(Saved data entries)
——
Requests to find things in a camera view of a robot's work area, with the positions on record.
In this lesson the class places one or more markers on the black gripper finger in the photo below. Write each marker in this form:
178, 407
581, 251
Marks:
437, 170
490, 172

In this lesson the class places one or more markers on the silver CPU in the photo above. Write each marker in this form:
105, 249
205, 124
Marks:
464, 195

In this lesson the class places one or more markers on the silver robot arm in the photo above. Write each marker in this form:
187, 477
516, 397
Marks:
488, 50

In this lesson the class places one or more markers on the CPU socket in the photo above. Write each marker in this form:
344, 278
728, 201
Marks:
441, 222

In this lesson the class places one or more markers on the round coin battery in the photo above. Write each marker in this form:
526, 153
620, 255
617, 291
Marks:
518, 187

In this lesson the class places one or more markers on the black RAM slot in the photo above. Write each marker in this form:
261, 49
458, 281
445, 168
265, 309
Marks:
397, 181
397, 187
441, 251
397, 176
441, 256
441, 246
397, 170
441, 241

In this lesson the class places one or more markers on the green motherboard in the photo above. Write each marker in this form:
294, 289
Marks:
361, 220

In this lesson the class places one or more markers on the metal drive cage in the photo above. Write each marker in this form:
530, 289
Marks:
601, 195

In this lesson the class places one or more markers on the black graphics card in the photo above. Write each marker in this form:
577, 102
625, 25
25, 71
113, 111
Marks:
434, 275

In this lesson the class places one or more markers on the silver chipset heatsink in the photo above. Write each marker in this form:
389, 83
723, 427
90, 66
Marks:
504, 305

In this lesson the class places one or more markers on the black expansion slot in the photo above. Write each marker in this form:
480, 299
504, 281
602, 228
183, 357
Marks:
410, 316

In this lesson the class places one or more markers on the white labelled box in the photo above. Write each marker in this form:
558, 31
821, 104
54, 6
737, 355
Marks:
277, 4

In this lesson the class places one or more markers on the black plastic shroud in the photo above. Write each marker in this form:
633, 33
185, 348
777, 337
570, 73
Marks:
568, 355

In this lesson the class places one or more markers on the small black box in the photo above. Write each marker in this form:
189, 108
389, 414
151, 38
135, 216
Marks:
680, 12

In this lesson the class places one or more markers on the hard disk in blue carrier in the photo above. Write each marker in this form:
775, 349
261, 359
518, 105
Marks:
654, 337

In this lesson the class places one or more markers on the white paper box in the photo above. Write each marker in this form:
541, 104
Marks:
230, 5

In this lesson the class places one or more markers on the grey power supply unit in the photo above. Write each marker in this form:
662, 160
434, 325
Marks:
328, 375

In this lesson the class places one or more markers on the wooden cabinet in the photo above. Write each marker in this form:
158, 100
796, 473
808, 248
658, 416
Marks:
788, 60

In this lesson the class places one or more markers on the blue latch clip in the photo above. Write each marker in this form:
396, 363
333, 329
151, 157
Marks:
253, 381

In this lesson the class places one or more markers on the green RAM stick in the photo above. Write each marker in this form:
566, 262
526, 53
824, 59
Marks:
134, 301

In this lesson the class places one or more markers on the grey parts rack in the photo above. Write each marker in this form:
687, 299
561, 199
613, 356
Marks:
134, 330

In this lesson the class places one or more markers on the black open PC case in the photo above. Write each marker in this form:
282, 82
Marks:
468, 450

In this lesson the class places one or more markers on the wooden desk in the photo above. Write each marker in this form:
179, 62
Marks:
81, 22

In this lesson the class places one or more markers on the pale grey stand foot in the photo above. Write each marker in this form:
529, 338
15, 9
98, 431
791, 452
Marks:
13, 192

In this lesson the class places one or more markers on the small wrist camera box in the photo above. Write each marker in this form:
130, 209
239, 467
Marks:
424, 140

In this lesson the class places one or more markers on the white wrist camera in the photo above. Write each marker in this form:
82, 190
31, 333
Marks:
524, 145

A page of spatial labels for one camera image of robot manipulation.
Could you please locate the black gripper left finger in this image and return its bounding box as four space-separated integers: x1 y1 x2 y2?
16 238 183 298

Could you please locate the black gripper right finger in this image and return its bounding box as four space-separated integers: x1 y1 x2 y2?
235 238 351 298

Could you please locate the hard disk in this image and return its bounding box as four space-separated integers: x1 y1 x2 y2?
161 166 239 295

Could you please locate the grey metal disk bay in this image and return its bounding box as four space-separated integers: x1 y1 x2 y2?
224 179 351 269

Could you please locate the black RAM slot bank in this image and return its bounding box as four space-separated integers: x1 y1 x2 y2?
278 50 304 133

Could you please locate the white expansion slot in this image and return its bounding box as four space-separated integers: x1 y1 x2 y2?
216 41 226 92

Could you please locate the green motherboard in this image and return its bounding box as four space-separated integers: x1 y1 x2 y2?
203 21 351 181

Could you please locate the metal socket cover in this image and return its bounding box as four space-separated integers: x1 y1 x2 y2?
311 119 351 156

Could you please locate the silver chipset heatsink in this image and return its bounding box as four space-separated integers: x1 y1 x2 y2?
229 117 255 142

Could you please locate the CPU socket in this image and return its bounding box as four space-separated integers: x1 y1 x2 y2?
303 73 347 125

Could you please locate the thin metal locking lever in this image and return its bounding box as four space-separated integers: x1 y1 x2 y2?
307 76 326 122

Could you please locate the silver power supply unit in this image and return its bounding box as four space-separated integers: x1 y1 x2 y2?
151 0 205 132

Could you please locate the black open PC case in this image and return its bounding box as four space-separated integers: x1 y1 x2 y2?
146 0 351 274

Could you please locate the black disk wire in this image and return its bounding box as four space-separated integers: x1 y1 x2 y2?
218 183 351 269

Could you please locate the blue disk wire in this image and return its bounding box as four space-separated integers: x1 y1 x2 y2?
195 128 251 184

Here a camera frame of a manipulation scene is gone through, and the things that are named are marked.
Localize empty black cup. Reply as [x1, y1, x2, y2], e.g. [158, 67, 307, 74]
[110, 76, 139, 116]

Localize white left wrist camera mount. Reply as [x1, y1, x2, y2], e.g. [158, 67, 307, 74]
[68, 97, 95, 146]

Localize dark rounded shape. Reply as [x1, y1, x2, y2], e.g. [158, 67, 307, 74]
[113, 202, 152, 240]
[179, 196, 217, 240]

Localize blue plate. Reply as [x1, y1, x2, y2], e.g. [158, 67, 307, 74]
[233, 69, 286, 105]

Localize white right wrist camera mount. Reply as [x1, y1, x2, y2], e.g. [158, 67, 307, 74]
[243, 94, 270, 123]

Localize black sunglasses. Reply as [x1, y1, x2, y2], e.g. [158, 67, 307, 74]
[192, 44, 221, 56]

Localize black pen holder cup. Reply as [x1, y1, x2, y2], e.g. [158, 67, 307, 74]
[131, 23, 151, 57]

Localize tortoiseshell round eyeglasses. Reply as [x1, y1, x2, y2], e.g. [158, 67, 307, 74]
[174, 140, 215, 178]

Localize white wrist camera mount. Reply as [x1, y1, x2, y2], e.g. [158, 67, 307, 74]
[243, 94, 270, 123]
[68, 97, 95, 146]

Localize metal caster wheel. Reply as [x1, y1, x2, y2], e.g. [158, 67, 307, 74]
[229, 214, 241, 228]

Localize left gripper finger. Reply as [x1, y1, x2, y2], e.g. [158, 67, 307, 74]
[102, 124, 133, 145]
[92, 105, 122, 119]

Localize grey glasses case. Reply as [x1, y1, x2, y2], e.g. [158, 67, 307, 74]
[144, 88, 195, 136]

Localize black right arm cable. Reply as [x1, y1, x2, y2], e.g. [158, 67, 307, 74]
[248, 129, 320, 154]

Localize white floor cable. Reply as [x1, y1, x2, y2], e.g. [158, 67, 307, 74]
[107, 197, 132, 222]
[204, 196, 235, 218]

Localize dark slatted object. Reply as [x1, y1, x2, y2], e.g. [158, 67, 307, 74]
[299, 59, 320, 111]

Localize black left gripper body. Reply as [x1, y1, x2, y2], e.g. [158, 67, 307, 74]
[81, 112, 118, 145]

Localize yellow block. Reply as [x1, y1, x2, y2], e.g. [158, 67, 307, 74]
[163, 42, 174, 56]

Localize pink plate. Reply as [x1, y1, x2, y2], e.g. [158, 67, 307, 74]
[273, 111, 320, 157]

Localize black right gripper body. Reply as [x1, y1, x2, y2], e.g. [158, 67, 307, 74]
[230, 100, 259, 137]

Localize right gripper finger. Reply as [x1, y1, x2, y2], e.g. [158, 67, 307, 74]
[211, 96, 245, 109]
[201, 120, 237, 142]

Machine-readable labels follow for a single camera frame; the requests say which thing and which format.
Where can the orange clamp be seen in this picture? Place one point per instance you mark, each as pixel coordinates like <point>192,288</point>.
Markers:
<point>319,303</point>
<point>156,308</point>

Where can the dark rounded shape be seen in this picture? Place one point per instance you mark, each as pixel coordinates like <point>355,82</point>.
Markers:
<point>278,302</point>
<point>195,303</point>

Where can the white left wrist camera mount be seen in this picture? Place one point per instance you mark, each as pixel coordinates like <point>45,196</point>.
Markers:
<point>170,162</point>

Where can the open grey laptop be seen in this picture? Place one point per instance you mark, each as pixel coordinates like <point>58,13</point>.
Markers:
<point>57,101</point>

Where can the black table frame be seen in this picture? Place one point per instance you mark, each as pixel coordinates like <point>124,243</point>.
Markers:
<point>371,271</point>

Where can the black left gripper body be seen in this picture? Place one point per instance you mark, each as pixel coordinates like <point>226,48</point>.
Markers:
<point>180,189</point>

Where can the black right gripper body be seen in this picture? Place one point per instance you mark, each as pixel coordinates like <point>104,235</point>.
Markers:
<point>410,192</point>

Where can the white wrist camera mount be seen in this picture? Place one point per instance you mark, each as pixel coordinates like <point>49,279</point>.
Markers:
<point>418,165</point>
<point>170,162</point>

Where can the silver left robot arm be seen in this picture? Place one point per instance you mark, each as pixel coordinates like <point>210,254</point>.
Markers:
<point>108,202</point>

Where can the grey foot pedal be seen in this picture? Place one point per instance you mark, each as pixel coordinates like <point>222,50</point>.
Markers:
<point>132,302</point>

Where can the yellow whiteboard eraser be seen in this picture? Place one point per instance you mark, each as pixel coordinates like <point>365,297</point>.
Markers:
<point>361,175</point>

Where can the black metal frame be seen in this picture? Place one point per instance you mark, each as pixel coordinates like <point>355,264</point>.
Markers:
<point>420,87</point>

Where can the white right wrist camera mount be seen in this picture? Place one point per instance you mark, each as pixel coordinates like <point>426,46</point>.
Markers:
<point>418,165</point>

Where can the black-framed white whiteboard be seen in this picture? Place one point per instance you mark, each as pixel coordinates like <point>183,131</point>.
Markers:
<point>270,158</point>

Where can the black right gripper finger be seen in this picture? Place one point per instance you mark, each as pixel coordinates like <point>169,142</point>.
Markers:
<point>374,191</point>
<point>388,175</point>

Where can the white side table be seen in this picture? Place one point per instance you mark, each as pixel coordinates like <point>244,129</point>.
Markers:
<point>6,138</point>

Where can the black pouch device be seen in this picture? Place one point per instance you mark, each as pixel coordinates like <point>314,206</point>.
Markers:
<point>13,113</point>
——
- **Exercise goal**
Locate the word "small" in the entries, and copy every line where it is found.

- **Answer space**
In this lesson the class places one or more markers on the small black box in the photo above. Write each marker in this form:
In this lesson the class places one or more markers on the small wrist camera box in the photo above. Write each marker in this form:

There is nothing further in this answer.